It's cool to be sour on Carmelo Anthony these days. That doesn't mean it's right.
The scoring savant doesn't really want to win a title, they say. Only the money matters with the New York City lifestyle a close second, the critics chirp. He should have waived his no-trade clause and joined a contender this season, the only-rings-matter crowd preaches.
It's possible some or all of that is true. Anthony essentially forced a trade from Denver to New York in 2011 that forced the Knicks to cough up plenty of key assets. The road from there, even though lined with gold for Melo and La La, has largely been rocky ever since.
There's also another option worth considering: Carmelo Anthony actually wants to stay and help the Knicks contend for if not win an NBA title.
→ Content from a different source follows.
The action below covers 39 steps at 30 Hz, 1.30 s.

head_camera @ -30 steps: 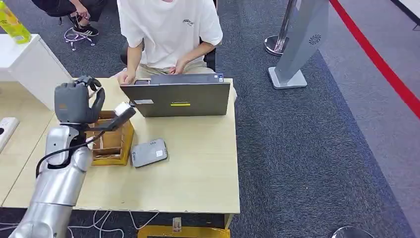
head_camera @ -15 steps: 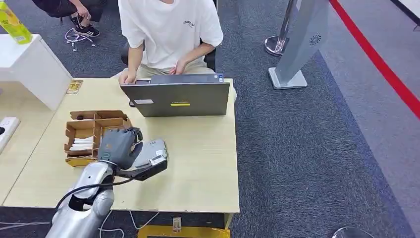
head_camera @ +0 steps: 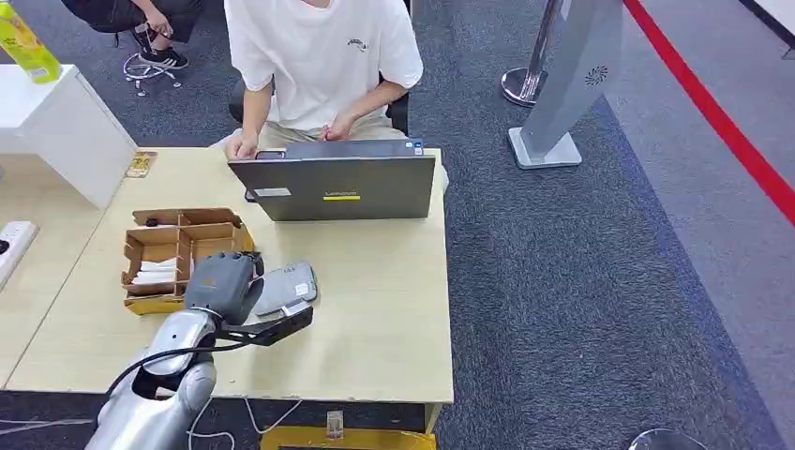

He may be utterly naive in thinking the salary cap-crippled franchise led by one of sport's most notorious owners has any chance for happiness anytime soon. Anthony may simply want to finish what he started. For this possibility, Anthony deserves some credit from the NBA masses or rid we forget how much all of us crushed LeBron James' decision to leave Cleveland in 2010?
Speaking to reporters Thursday, Anthony said, "My thought process is, ‘How can I make this situation better?’ What can we do to make this situation better? That’s the only thing I’m thinking about."
Are those thoughts of winning big with the Knicks far-fetched? Perhaps, but who cares, other than those beaten down Knicks fans who recognize the futility of dreaming.
Part of the James crushing involved the cruelty of breaking up with his hometown franchise on national TV. Yet for those focused on the idea of competitors competing, James' choice to join forces with fellow All-Stars Dwyane Wade and Chris Bosh after coming up short in pursuit of a title Cleveland reeked of fear.
We can't argue with the results. The Heat did win two rings with James as the Finals MVP both time. Miami won the Eastern Conference every time during the four-year run before James returned to Cleveland in 2014. Yet the Miami move for the so-called King went against the famous line often uttered by wrestler Ric Flair. "To be the best you have to beat the best," Flair often stated before and after matches. There was no mention of abandoning your team to join forces with others for an easier time. It's also doubtful Flair ever promoted subtweeting.
This possible flaw aside, there should have been little issue with James' actual departure. Free agents can leave. He did, just as players with no-trade clauses can enforce them. Anthony did even though the $100-plus million left on his contract would go wherever he does.
Anthony turns 32 next month though it's not the age worth noting but the miles. The 13-year veteran, nine-time All-Star and two-time Olympic Gold medalist may never win a ring if he stays with the Knicks. Bummer for New York fans if true. That doesn't mean ripping Anthony for staying is totally fair.
“The only thing I think about is winning more," he said Thursday. "Whether it’s here or somewhere else, that’s the only thing I think about. I haven’t thought about putting myself on another team. I haven’t thought about me on another team. I haven’t thought about any of that.
See, he wants to win in New York. Or, maybe he's just saying such for the PR of it all. Maybe Anthony believes James and others will flock to join him at Madison Square Center some day soon. For whatever the reason, he's decided to finish what he's started. After we spent all that time shredding James for doing the opposite, giving Anthony at least some dap for staying in New York would be kind of sweet.